→ PROBLEM DESCRIPTION: Produce again, without any change, the lines running from the one with "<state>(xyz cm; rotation" through the final line of the data below, and only those.

———

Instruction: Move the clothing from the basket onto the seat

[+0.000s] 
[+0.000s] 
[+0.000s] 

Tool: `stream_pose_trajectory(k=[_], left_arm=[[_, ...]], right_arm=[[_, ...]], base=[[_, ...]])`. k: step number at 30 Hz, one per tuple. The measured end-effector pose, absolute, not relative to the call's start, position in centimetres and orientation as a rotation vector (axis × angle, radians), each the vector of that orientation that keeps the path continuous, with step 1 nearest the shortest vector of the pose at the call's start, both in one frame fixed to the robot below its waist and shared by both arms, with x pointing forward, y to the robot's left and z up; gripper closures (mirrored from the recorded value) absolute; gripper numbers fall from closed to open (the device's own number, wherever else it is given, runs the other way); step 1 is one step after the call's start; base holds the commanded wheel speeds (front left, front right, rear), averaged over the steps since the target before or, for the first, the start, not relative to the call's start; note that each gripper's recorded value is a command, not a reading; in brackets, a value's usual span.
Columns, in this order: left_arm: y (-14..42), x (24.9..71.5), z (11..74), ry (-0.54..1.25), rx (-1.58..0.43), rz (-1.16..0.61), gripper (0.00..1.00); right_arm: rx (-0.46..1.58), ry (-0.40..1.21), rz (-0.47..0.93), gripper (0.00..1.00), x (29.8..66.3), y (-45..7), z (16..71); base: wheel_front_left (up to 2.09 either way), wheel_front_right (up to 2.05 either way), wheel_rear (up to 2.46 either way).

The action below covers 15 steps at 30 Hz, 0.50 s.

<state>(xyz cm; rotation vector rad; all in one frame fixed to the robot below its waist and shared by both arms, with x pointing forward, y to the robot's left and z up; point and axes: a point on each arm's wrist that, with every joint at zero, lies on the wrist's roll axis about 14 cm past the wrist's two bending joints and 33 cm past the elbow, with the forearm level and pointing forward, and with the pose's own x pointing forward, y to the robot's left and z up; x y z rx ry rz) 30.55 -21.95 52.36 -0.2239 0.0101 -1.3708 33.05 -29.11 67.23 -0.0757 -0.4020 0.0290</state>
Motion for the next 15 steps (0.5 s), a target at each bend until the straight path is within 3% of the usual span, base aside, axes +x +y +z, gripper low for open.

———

→ TASK OUTPUT:
<state>(xyz cm; rotation vector rad; all in one frame fixed to the robot below its waist and shared by both arms, with x pointing forward, y to the robot's left and z up; point and axes: a point on each arm's wrist that, with every joint at zero, lies on the wrist's roll axis about 14 cm past the wrist's two bending joints and 33 cm past the elbow, with the forearm level and pointing forward, and with the pose's own x pointing forward, y to the robot's left and z up; x y z rx ry rz) 30.55 -21.95 52.36 -0.2239 0.0101 -1.3708 33.05 -29.11 67.23 -0.0757 -0.4020 0.0290</state>
Motion for the next 15 steps (0.5 s), a target at each bend until the straight path is within 3% of the usual span, base aside, axes +x +y +z, gripper low for open.

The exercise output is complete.